5. Make a resolution.
-What better time to make a new year’s resolution, than now? I mean, we did just start a new year, right? And, what better resolution than to have more sex with your husband?!? Maybe it would be a good idea (for some of you), to set two or three days or nights, a week to implement these tips (if you have kids), and to plan sex! Having kids is not for the faint of heart. There is a lot of work that goes into being a parent and caring for your kids. But, I would argue that caring for your husband is MORE important (be watching for my post on “Husbands-Your # 1 ministry”).
Just do it!
I pray that this post is encouraging to you.

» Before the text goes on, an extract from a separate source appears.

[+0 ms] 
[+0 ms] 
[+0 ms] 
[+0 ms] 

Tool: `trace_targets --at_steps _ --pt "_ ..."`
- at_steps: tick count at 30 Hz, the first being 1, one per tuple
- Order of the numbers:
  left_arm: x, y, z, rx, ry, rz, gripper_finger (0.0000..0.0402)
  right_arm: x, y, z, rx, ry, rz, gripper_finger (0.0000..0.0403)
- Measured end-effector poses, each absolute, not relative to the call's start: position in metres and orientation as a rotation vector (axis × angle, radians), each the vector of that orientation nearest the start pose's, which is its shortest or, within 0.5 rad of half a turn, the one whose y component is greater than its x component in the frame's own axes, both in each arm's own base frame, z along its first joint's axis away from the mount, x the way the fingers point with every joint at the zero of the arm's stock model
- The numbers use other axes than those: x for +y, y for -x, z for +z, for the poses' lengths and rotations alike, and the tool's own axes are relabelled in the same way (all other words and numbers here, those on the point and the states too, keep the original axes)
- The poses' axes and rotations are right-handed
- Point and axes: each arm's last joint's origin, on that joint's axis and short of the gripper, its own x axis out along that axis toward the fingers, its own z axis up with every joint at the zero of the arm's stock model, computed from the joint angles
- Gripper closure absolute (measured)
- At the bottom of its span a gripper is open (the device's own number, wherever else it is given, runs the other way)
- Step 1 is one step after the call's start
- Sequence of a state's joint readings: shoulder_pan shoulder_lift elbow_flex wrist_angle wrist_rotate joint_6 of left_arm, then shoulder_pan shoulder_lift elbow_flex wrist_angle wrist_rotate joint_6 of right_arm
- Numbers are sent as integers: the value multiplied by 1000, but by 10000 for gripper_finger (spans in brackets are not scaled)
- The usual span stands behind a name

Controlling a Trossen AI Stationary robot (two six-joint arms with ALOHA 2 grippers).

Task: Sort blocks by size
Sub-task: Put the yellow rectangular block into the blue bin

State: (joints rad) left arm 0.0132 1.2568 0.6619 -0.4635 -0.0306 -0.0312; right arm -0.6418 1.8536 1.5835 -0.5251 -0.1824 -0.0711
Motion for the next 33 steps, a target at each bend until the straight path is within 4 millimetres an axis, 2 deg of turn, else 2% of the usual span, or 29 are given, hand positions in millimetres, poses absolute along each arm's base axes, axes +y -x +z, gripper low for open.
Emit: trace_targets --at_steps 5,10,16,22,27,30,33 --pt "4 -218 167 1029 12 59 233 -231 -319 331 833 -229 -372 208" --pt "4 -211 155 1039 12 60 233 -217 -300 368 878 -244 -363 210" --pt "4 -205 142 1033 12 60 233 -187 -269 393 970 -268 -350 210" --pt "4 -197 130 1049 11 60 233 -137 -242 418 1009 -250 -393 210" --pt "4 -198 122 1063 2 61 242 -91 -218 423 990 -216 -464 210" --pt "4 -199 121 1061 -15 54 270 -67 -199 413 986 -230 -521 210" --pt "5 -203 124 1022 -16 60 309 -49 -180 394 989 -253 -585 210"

I realize that this is a touchy subject, and that some people (women especially), find it uncomfortable to talk about sex. That’s ok! We all struggle with certain things in marriage, and maybe this subject is something that God is growing you in. It took me years to learn these things, and I am still not perfect with them. But, just like with being a mom, sometimes the hardest parts, are the most rewarding parts (no pun intended…again. lol).
So, Just do it! Bless your husband today! God bless you on your endeavor!